Thanks for the heads up on that. I wasn't aware they were already represented here.


----------



## Mike MacLeod

It will be interesting. The Chinese can build fine instruments. Many of the high-end fiddles sold overseas leave China in the white and are completed in Europe and the US with other maker's names and high prices. (not there is not value added).

Some problems can be encountered. A High End archtop builder from the US sent a $10K guitar to China a few years ago to be copied. The results were staggering as far as the instrument is concerned. (I know, I own the guitar) The big problem was in the fretwork and final set-up. It turned out that the guitar had to be edre-fret and re-worked. In the end the project did not go through as even the 2nd guitar had problems like this. 

I have had largely excellent experiences with Eastman archtops and flat-tops, and I would certainly compare them to factory guitars at 2-3 times the price. However, I must say that they are far from perfect when compared very good quality hand made instruments.

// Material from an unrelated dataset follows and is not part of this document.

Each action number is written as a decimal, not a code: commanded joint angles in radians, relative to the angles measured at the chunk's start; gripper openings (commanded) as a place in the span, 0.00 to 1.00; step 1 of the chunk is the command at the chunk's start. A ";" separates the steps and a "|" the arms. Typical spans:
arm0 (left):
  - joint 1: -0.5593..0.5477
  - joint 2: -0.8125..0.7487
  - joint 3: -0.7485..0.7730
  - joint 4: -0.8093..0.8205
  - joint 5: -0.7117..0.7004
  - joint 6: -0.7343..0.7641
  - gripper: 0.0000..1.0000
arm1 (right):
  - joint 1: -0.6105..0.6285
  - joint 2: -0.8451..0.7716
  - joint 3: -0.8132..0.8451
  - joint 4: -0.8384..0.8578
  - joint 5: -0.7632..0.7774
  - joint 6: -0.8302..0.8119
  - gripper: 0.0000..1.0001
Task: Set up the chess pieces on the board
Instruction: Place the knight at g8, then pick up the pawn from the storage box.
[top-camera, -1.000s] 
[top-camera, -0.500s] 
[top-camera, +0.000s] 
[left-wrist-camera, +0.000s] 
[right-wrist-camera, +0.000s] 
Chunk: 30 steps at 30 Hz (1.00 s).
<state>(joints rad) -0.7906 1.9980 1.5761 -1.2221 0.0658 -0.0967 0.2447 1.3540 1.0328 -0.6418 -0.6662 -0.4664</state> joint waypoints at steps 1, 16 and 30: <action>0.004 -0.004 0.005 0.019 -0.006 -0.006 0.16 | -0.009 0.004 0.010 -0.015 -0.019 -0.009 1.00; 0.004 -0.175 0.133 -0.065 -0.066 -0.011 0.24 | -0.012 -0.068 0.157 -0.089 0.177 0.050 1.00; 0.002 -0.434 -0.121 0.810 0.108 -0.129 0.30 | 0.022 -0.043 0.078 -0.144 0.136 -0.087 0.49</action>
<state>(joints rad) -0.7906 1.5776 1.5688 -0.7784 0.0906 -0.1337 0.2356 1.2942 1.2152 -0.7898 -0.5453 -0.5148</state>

In short, it is always the little things that take the longest to perfect and take the most time and experience. I also believe that players make the best builders and the Chinese do not have a long history of guitar playing. ...... Yet! Bob Taylor has gone on record as saying that he does not want luthiers's in his factory. The point being that he can make guitars like Henry Ford made guitars. True, his guitars are consistent and high quality. But I think they are lacking that 'magic spark' when compared to the hand-builders.


----------



## Xanadu

Yeah, one of the guys posted in the Dealer section a while back http://guitarscanada.com/showthread.php?t=29691


----------



## rollingdam

Mike MacLeod said:


> It will be interesting. The Chinese can build fine instruments. Many of the high-end fiddles sold overseas leave China in the white and are completed in Europe and the US with other maker's names and high prices. (not there is not value added).
> 
> Some problems can be encountered. A High End archtop builder from the US sent a $10K guitar to China a few years ago to be copied. The results were staggering as far as the instrument is concerned. (I know, I own the guitar) The big problem was in the fretwork and final set-up. It turned out that the guitar had to be edre-fret and re-worked. In the end the project did not go through as even the 2nd guitar had problems like this.
> 
> I have had largely excellent experiences with Eastman archtops and flat-tops, and I would certainly compare them to factory guitars at 2-3 times the price. However, I must say that they are far from perfect when compared very good quality hand made instruments.
> 
> In short, it is always the little things that take the longest to perfect and take the most time and experience. I also believe that players make the best builders and the Chinese do not have a long history of guitar playing. ...... Yet! Bob Taylor has gone on record as saying that he does not want luthiers's in his factory. The point being that he can make guitars like Henry Ford made guitars. True, his guitars are consistent and high quality. But I think they are lacking that 'magic spark' when compared to the hand-builders.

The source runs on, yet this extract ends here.